Up to and including the line that contains "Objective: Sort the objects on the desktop", reproduce every line exactly, beginning with the first line below.
___ Information provided ___
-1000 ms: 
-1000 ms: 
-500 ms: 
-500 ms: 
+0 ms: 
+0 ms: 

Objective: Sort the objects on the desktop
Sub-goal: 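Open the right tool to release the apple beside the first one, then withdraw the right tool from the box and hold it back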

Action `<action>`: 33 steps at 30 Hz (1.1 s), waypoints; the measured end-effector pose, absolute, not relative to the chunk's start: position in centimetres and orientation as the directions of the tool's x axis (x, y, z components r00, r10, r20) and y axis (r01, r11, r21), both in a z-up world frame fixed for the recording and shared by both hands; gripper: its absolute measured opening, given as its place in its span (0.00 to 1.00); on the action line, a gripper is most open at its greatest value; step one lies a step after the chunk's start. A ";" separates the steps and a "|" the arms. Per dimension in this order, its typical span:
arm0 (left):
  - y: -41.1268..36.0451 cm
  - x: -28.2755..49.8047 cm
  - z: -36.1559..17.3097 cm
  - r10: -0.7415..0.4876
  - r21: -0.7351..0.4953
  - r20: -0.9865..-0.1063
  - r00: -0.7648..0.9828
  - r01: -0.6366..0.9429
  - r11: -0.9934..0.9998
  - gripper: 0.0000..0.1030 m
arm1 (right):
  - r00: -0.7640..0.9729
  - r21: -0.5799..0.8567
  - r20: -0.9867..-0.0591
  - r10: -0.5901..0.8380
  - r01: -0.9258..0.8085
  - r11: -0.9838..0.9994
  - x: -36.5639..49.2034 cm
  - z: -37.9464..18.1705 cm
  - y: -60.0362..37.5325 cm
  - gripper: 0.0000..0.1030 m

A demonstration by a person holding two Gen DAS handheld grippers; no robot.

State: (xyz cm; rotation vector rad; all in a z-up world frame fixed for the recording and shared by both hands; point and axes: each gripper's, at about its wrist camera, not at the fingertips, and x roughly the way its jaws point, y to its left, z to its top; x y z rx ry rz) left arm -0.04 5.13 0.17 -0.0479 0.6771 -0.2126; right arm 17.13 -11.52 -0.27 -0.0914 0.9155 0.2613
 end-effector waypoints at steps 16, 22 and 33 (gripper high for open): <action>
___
Written solution →
-1000 ms: 
-1000 ms: 
-500 ms: 
-500 ms: 
+0 ms: 
+0 ms: 

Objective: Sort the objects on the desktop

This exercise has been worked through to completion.